Kayaknya dimana-mana yang namanya saudara sekandung, ketika masih kecil banyakan nggak akurnya ya? Hehehe.
Ketika semua sudah beranjak remaja dan kemudian menjadi dewasa (duileee dewasaaaa), ketidakakuran itu hilang entah kemana.
Tentulah namanya manusia, walaupun sekandung tetap aja ada nggak cocoknya. Kadang ada yang nggak pas di hati dan sering juga terjadi 'ketegangan'. Tapi ya nggak pernah berlarut-larut.
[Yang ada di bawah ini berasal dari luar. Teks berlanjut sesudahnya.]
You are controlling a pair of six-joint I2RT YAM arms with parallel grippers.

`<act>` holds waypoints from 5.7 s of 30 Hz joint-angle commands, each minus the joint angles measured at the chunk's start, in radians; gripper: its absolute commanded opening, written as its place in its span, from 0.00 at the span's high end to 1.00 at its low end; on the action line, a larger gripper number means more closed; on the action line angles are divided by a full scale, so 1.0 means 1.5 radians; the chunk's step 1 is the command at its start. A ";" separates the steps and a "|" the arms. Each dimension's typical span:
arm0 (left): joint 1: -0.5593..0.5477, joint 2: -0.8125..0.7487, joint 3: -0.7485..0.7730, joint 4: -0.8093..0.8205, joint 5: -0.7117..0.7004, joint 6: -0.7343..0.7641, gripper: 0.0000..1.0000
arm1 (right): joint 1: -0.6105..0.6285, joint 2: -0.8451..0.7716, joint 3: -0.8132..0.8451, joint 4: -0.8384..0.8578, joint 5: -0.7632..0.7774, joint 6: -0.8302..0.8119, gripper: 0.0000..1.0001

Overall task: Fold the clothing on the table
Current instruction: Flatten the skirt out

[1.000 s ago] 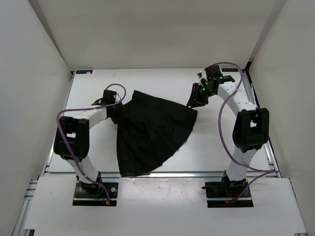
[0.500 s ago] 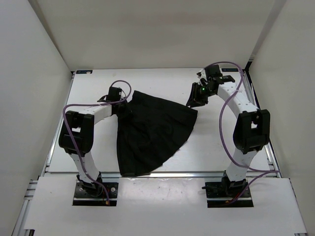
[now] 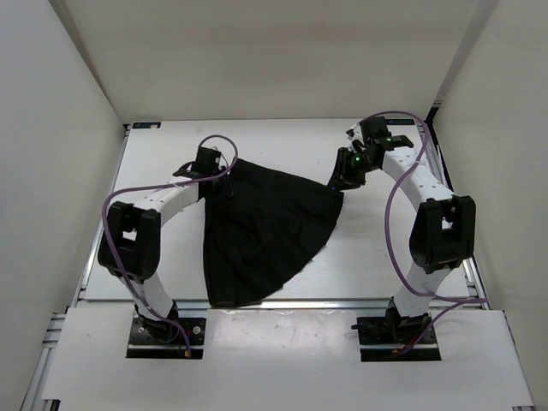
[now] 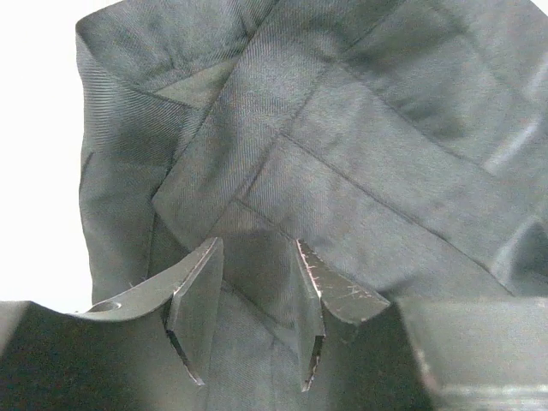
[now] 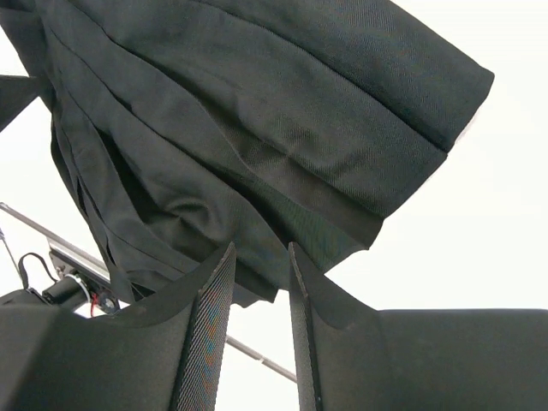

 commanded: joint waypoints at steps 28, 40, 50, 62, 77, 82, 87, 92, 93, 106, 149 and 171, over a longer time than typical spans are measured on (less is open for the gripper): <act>0.001 -0.018 -0.064 0.052 -0.007 -0.055 0.53 | -0.026 -0.055 -0.037 0.001 -0.011 -0.029 0.63; -0.019 0.033 -0.031 0.083 -0.029 -0.040 1.00 | -0.028 -0.073 -0.038 -0.010 0.005 -0.037 0.63; -0.154 0.080 0.376 -0.027 0.104 0.042 1.00 | -0.014 -0.037 0.005 -0.002 -0.011 -0.026 0.64; -0.087 -0.117 0.235 0.164 0.409 -0.052 1.00 | -0.044 -0.031 -0.006 0.015 0.010 -0.014 0.65; 0.053 -0.141 -0.020 -0.067 0.001 0.082 1.00 | -0.028 -0.003 0.015 0.022 -0.009 -0.013 0.65; 0.035 -0.115 -0.050 -0.065 -0.044 0.085 1.00 | -0.029 0.014 0.013 0.042 -0.081 -0.027 0.61; 0.034 -0.099 -0.046 -0.093 -0.102 0.110 1.00 | -0.003 0.118 0.104 0.033 -0.158 -0.056 0.56; 0.058 -0.121 -0.073 -0.099 -0.095 0.109 1.00 | 0.002 0.272 0.269 0.048 -0.239 -0.054 0.53; 0.068 -0.126 -0.076 -0.101 -0.073 0.100 1.00 | -0.002 0.296 0.278 0.061 -0.252 -0.045 0.52; 0.026 -0.215 -0.131 -0.144 -0.024 0.042 1.00 | 0.030 0.496 0.404 0.276 -0.418 0.111 0.47; -0.075 0.069 0.120 -0.091 0.014 0.100 1.00 | -0.108 -0.180 -0.390 0.188 -0.015 0.044 0.51; -0.061 0.050 0.068 -0.097 0.000 0.111 1.00 | -0.134 0.125 -0.244 0.450 -0.135 0.187 0.48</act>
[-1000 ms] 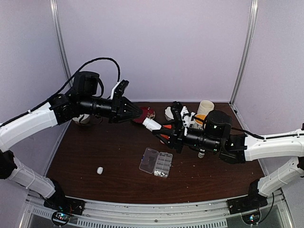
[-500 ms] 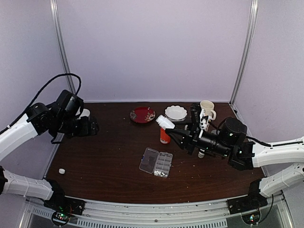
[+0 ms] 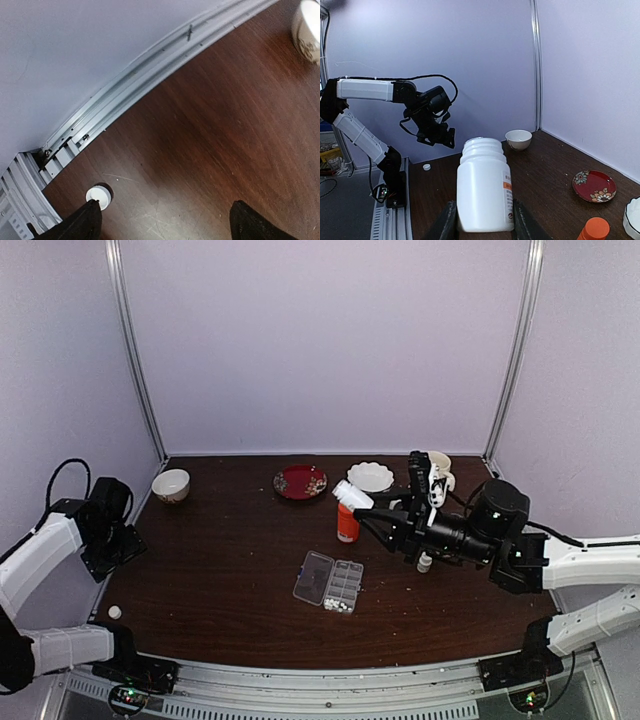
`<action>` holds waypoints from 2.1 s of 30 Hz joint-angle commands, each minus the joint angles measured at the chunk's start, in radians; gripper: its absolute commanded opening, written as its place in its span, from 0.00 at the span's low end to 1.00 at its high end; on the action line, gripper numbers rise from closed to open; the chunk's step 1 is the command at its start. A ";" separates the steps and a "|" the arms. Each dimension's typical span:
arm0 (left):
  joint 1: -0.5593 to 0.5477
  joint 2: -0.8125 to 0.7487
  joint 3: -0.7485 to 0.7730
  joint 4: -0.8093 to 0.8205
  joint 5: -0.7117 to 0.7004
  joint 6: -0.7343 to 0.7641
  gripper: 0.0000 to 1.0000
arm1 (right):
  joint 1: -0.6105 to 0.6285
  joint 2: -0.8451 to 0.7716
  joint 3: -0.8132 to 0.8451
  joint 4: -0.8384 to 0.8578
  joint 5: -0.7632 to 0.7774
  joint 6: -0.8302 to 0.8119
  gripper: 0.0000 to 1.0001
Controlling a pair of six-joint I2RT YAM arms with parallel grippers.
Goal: Sort the pills into containers
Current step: Pick up the lid of the pill bottle from the corner of the board.
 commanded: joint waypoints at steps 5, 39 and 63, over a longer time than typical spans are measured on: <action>0.120 -0.097 -0.155 0.134 -0.001 -0.184 0.85 | -0.009 -0.022 0.199 -0.278 -0.122 -0.039 0.00; 0.397 0.008 -0.394 0.336 0.148 -0.198 0.58 | -0.012 -0.022 0.347 -0.454 -0.077 -0.051 0.00; 0.396 -0.070 -0.399 0.174 0.242 -0.241 0.74 | -0.012 0.005 0.330 -0.419 -0.098 -0.060 0.00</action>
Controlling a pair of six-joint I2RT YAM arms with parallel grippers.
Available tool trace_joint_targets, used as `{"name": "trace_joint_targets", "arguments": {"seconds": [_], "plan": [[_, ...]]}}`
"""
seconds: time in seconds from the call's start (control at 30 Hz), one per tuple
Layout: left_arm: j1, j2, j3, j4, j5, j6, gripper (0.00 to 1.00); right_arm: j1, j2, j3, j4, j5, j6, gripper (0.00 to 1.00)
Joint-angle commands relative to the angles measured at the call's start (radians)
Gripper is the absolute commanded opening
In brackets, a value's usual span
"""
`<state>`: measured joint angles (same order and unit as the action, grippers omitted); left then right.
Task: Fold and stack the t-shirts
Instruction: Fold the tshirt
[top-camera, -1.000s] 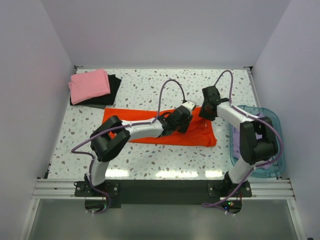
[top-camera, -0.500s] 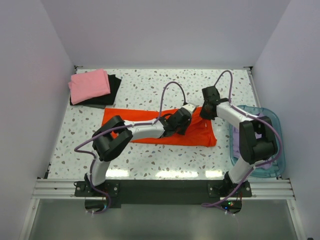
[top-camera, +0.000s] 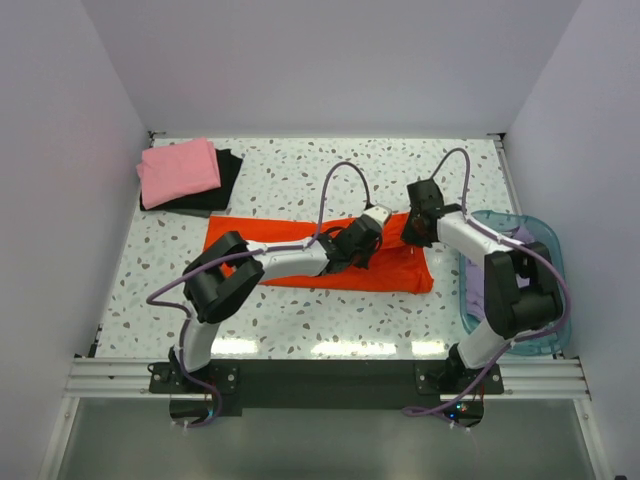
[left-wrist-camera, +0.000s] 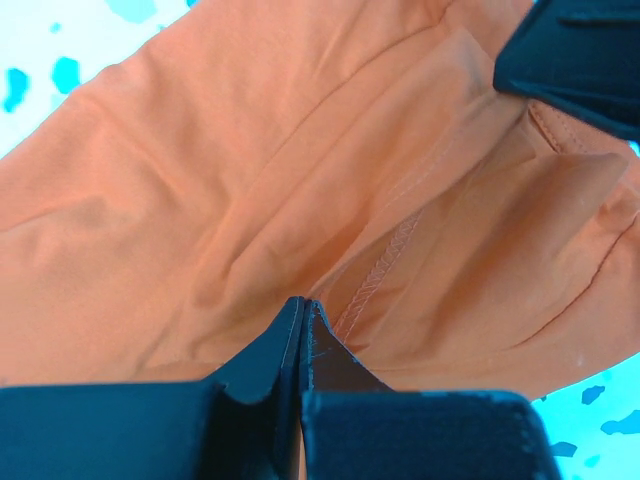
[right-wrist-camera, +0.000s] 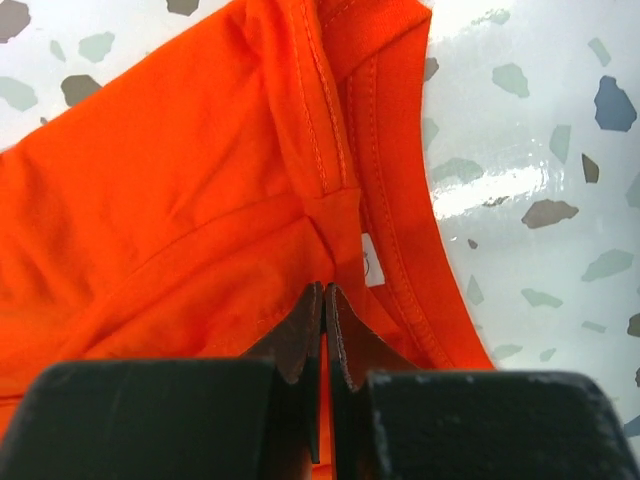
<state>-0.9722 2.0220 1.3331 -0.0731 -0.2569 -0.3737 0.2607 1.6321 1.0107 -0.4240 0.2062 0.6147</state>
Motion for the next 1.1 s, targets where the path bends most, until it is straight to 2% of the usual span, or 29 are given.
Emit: {"name": "trace_joint_targets", "arguments": {"seconds": [0.0,0.67,1.07], "plan": [[-0.006,-0.100,0.005,0.003,-0.053,0.004,0.00,-0.001,-0.081,-0.023,0.031,-0.034,0.026,0.00],[0.004,-0.229,-0.086,-0.034,-0.101,0.022,0.00,0.014,-0.336,-0.184,-0.005,-0.142,0.103,0.00],[0.006,-0.226,-0.130,-0.021,-0.070,0.002,0.00,0.112,-0.419,-0.279,-0.030,-0.097,0.168,0.00]]}}
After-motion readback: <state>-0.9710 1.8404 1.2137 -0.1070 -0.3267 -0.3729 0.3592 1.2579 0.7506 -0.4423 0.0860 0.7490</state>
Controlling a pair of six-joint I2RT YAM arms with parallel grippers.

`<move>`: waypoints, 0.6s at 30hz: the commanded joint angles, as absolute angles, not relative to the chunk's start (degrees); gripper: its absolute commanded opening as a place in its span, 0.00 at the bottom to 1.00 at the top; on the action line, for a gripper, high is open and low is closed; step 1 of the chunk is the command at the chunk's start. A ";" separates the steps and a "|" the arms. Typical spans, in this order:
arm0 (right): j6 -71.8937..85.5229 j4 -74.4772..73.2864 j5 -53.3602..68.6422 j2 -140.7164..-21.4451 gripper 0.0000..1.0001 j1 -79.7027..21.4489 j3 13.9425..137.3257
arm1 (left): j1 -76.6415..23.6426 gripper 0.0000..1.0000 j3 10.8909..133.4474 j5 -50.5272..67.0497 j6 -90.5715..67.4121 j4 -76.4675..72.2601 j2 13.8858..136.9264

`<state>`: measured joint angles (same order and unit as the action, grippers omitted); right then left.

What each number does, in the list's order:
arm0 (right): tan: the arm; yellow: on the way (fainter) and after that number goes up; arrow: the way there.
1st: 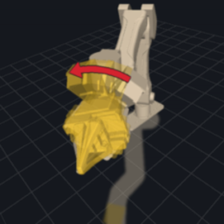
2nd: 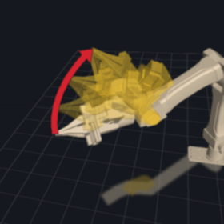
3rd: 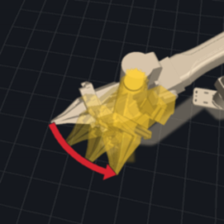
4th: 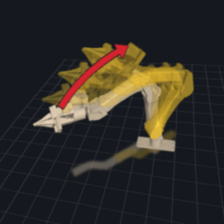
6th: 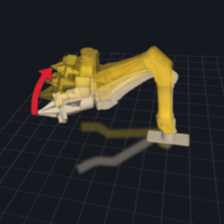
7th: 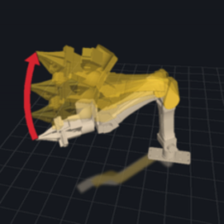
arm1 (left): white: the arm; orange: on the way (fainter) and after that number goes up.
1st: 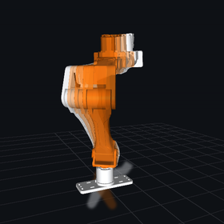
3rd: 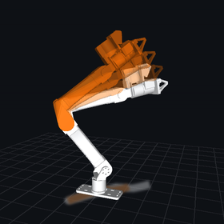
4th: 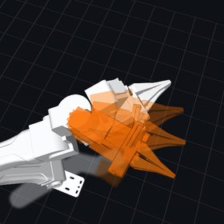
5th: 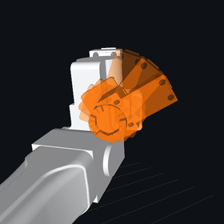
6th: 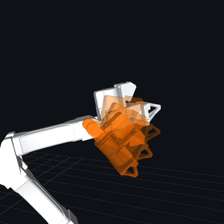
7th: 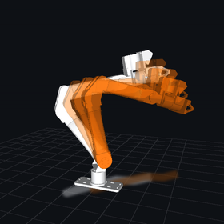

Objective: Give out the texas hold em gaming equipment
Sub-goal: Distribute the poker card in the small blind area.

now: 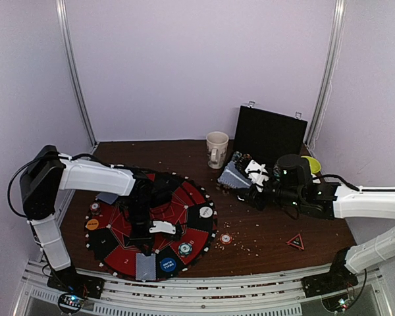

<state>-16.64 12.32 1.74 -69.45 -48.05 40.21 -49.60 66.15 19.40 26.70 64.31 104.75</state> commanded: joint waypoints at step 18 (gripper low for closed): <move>-17.47 11.58 1.58 -69.54 0.48 -47.67 42.25 | -49.04 0.75 73.46 4.44 21.50 57.84 91.45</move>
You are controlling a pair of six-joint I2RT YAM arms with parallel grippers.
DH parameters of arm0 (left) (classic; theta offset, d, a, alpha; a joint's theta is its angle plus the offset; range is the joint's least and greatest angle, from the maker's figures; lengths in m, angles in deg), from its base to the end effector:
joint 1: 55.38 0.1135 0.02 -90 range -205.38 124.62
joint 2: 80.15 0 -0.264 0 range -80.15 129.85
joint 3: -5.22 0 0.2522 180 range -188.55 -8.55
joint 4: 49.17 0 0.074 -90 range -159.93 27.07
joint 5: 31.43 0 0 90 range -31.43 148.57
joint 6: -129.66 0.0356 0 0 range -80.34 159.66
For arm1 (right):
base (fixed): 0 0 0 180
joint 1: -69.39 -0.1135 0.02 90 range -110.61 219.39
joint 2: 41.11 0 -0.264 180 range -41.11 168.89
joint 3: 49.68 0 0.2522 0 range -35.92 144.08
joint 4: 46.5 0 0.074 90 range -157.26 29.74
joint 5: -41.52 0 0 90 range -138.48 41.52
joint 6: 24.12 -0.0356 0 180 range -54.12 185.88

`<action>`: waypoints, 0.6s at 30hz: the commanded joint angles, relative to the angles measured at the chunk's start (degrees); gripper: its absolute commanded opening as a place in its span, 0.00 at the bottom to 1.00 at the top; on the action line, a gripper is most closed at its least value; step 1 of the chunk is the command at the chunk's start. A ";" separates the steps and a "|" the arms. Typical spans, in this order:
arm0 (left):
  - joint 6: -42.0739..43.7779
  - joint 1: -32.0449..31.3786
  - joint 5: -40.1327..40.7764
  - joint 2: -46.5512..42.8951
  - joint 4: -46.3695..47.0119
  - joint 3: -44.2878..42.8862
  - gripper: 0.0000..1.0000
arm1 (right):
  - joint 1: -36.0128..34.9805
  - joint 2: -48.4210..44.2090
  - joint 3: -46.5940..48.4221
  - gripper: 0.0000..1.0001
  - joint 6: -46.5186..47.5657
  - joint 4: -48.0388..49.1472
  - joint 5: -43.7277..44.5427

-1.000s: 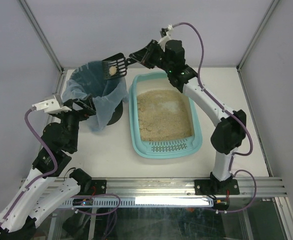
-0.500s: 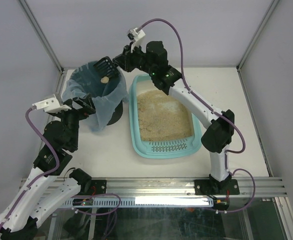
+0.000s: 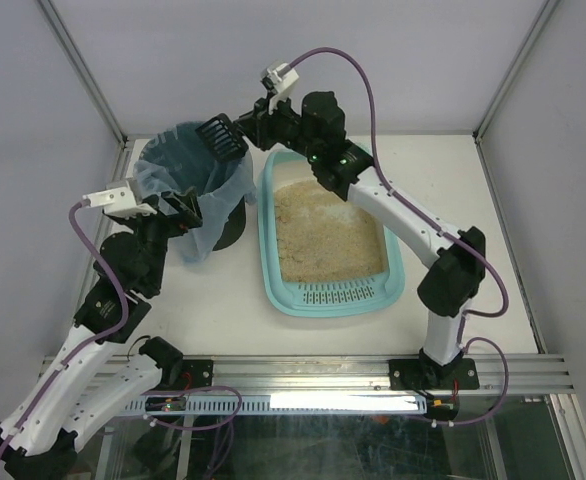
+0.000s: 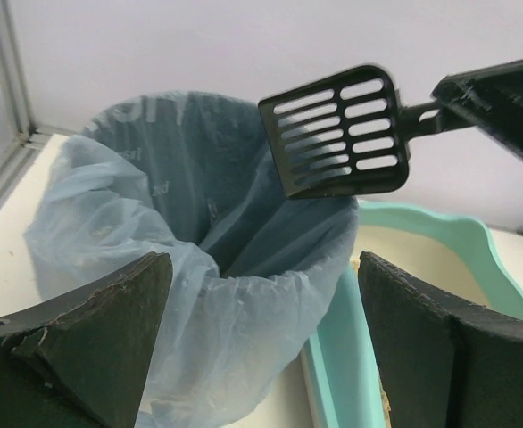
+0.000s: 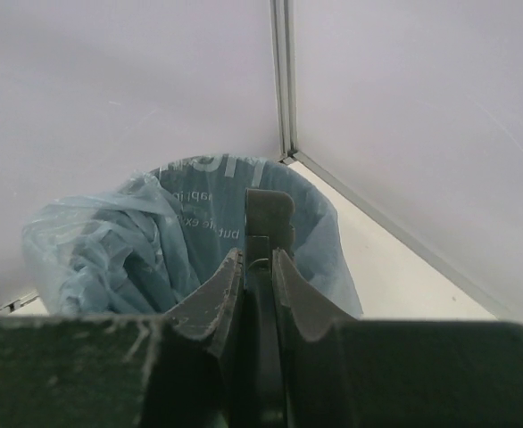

Tak berapa lama pasti udah kompak lagi. 

Dulu tiap kakak-kakak ngobrol, aku nggak dibolehin nimbrung dengan alasan "masih kecil". Aku sering penasaran. Orang-orang gede itu ngobrolin apa sih? Kenapa aku nggak boleh tau? Dulu aku sering merasa diadiktirikan. 
Itu duluuuu. Sekarang? Sekarang kami bisa ngobrol bareng dengan guyub dan seru. Jangan harap bisa bisik-bisik sendiri. Misalkan dua atau tiga diantara kami sedang ngobrol, kemudian datang yang lainnya, pasti kalimat pertama yang terlontar -dari yang baru gabung- adalah; "piye? Piye? Ada apa?". Hihihi. 

Jarak yang memisahkan beberapa diantara kami tidak lantas membuat kami menjadi jauh. Ya, secara fisik kami memang berjauhan. Tapi hati kami selalu dekat. Uhuk!
Hampir setiap hari selalu ada obrolan seru. Random chat adalah makanan sehari-hari kami. Kami bisa ngobrol soal berita terkini dengan serius lalu nggak lama loncat ke topik lainnya. Dari ngobrolin laktasi, kemudian bahas acara tv lalu ganti ke topik baju. Lain waktu kami lagi ngobrol tentang ilmu parenting. Sedang asyiknya sharing tiba-tiba ada yang OOT bahas resep kue. Kami bisa ngobrol panjang lebar kali tinggi soal tas ransel kemudian ganti ke soal ramekin.  
Ya begitulah, namanya juga perempuan. Hehehe.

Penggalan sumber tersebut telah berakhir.